▸ **Task objective**: Look through the entries and report how many lines include the word "outline". Give the number alone.

▸ **Exercise data**:
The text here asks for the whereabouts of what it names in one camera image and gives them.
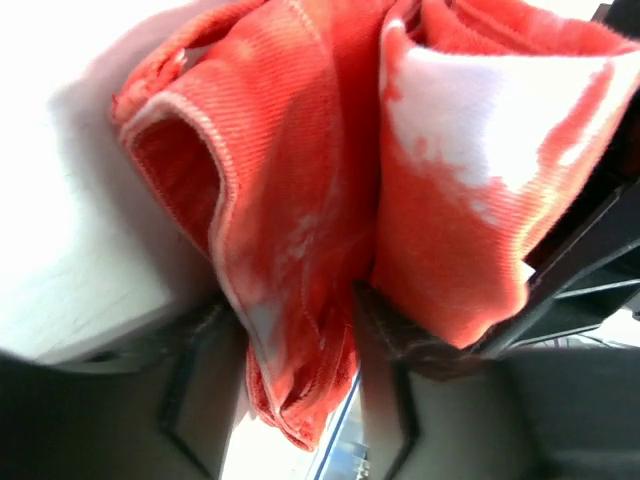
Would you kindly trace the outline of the red white tie-dye trousers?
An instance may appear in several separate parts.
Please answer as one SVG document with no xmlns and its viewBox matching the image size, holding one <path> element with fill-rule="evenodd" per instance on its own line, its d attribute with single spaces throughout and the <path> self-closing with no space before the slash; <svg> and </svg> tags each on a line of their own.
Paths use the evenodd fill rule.
<svg viewBox="0 0 640 480">
<path fill-rule="evenodd" d="M 639 85 L 639 44 L 523 1 L 237 1 L 115 95 L 122 147 L 212 262 L 258 416 L 317 446 L 356 371 L 352 285 L 469 346 Z"/>
</svg>

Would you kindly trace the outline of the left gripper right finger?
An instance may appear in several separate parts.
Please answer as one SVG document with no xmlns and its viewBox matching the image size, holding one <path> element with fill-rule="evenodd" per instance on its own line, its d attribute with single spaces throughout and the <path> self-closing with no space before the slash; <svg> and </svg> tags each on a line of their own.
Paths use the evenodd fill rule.
<svg viewBox="0 0 640 480">
<path fill-rule="evenodd" d="M 372 479 L 635 479 L 639 352 L 457 350 L 354 287 Z"/>
</svg>

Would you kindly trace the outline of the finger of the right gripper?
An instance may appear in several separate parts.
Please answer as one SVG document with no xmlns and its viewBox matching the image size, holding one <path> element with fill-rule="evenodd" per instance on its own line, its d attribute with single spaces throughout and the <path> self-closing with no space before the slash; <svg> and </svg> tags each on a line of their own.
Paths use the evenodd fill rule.
<svg viewBox="0 0 640 480">
<path fill-rule="evenodd" d="M 483 356 L 598 328 L 639 292 L 639 98 L 582 192 L 534 249 L 530 298 L 480 341 Z"/>
</svg>

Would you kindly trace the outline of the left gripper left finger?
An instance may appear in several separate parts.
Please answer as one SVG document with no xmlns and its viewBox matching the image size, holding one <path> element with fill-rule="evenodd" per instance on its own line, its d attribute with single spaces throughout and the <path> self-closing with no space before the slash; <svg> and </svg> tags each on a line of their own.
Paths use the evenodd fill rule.
<svg viewBox="0 0 640 480">
<path fill-rule="evenodd" d="M 1 357 L 5 479 L 217 479 L 246 334 L 215 298 L 91 357 Z"/>
</svg>

▸ **Your solution**: 4